House Vote Scheduled Today on $2 Trillion Stimulus Bill; What it Means for MBA Members
The House is expected to vote today on a massive $2 trillion stimulus bill aimed at injecting a much-needed boost to a U.S. economy that has been staggered by the coronavirus pandemic.
The 800-plus page bill, known as the CARES Act (Coronavirus Aid, Relief and Economic Security), cleared the Senate late Wednesday night by a 96-0 vote. Mortgage Bankers Association President and CEO Robert Broeksmit, CMB, commended the Senate and urged the House to act quickly to pass the bill, which he said would benefit the millions of Americans negatively affected by COVID-19.
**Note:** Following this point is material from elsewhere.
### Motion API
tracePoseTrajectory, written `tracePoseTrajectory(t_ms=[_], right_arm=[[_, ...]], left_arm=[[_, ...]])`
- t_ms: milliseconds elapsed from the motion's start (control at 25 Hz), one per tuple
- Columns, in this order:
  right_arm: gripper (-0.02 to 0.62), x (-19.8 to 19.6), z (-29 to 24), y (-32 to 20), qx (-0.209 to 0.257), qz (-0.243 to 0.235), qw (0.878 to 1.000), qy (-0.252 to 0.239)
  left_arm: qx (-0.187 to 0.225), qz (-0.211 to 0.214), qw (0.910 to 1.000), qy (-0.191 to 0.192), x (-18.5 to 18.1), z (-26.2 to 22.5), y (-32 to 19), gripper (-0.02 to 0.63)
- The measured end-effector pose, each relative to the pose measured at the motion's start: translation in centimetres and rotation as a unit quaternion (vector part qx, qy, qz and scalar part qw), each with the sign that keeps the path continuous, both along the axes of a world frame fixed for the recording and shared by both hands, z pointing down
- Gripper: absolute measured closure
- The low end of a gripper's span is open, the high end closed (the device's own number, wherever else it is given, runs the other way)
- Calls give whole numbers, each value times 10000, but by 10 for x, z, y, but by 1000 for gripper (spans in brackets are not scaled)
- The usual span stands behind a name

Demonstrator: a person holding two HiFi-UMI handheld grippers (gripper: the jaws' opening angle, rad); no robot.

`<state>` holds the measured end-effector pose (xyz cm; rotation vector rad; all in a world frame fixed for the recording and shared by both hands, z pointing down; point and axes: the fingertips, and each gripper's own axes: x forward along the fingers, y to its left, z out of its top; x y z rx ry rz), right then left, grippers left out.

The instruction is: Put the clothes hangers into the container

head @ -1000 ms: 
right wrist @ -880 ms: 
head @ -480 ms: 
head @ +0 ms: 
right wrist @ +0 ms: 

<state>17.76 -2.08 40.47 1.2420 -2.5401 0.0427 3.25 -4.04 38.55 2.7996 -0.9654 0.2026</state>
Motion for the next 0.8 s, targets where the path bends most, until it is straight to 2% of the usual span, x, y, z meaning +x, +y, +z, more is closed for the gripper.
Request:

“We deeply sympathize with those who are struggling due to this pandemic,” Broeksmit said. “Fortunately, there are specific provisions in this package to provide programs for those who need assistance. “Importantly, this legislation includes funding that can be leveraged to create a broad, dedicated Federal Reserve liquidity facility. It is critical that the Federal Reserve and U.S. Treasury swiftly establish a financing program to help some mortgage servicers provide the unprecedented levels of mortgage payment forbearance required under the legislation to help homeowners facing COVID-related hardships.”
Broeksmit urged the House and President Trump to move the bill into law “to ensure that borrowers, renters and small businesses are properly supported and protected during this pandemic.”
As it relates to mortgage forbearance, the most important language in the bill is on pages 567-570 (single-family) and 570-574 (commercial/multifamily).
Liquidity Facility: $454 billion for loans, loan guarantees and investments in programs or facilities established by the Federal Reserve for the purposes of providing liquidity to the financial system that supports lending to eligible businesses, states, or municipalities. This funding would enable Treasury and the Fed to establish a liquidity facility for loan servicers to access for advancing payments; MBA continues to press hard on all fronts for a speedy announcement of such a facility.
Consumer Right to Request Forbearance: Applies to federally backed mortgage loans (Fannie Mae/Freddie Mac/FHA/VA/USDA) for those directly or indirectly impacted by the COVID-19 virus (if the borrower requests and affirms hardship). No signature or documentation is required, and the initial period is up to 180 days initially, with the option to extend for up to an additional 180 days. This broadly mimics the programs Fannie Mae and Freddie Mac have already announced.
Multifamily Mortgage Forbearance: A total of 90 days of forbearance (30-day forbearance on initial request, extendable for two additional 30-day periods), which applies to federally insured, guaranteed, supplemented, or assisted mortgages, including mortgages purchased or securitized by the GSEs.
Moratorium on Evictions: For 120 days after date of enactment, applies to single-family and multifamily properties that participate in federal housing, homelessness, rural programs, or properties financed by federally insured, guaranteed, supplemented, or assisted mortgages, including mortgages purchased or securitized by the GSEs.
Small-Business Assistance: $349 billion for SBA loans to help small businesses make payroll and pay rent and mortgage payments, with loans of up to $10 million. Proceeds may be used for payroll, rent, payment of mortgage interest (not principal), and utilities.
HUD Rental Assistance
- $5 billion for Community Development Block Grants
- $4 billion in homelessness assistance
- $1.25 billion in tenant-based assistance
- $1 billion in project-based assistance
- $50 million for housing for the elderly
- $15 million for housing for persons with disabilities
Temporary Lending Limit Waiver: Nonbank financial companies temporarily included in OCC’s lending limits waiver
CECL: Option to temporarily delay Current Expected Credit Losses application. Applies to insured depositories (including credit unions).
Troubled Debt Restructurings: Financial institution may elect to suspend TDR determination under GAAP for COVID-19-related loan modification.
Community Bank Leverage Ratio: Agencies to temporarily reduce the CBLR for qualifying community banks from 9 percent to 8 percent.
Debt Guarantee Authority: FDIC authorized to temporarily establish a debt guarantee program to guarantee debt of solvent insured depositories and depository institution holding companies.
MBA NewLink will provide updates as they happen.